◆ Your objective:
Filter the listing below down to the lines with the word "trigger" and copy those.

◆ Data shown:

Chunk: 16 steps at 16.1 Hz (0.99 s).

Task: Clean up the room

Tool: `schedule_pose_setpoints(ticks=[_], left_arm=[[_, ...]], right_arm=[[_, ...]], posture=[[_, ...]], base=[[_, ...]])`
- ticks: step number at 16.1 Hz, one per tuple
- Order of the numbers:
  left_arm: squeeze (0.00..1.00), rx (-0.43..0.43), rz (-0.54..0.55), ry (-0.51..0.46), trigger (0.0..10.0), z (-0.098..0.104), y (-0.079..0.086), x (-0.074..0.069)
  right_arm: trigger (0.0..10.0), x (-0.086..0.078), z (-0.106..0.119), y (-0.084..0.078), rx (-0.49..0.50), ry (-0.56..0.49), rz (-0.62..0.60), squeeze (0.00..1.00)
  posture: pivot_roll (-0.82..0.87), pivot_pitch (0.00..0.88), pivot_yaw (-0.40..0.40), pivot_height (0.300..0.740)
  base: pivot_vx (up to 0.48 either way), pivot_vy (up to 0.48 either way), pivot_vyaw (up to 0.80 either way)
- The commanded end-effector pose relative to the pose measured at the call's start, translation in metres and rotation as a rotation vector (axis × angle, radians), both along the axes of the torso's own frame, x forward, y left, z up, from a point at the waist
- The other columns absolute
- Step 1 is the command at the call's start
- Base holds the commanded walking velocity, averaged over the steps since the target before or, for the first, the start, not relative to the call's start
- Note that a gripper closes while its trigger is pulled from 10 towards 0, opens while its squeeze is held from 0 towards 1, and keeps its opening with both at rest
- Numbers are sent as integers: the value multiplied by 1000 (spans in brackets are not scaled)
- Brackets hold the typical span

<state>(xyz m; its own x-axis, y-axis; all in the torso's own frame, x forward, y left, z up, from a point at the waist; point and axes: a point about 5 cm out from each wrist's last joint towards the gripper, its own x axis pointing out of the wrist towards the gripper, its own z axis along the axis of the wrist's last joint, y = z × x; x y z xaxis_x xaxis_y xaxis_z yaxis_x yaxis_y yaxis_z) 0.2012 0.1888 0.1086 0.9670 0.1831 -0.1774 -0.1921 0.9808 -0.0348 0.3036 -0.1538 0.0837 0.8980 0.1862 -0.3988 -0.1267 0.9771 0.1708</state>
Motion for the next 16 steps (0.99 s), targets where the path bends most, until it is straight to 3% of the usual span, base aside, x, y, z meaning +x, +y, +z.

◆ Your response:
  left_arm: squeeze (0.00..1.00), rx (-0.43..0.43), rz (-0.54..0.55), ry (-0.51..0.46), trigger (0.0..10.0), z (-0.098..0.104), y (-0.079..0.086), x (-0.074..0.069)
  right_arm: trigger (0.0..10.0), x (-0.086..0.078), z (-0.106..0.119), y (-0.084..0.078), rx (-0.49..0.50), ry (-0.56..0.49), rz (-0.62..0.60), squeeze (0.00..1.00)
- Note that a gripper closes while its trigger is pulled from 10 towards 0, opens while its squeeze is held from 0 towards 1, and keeps its opening with both at rest

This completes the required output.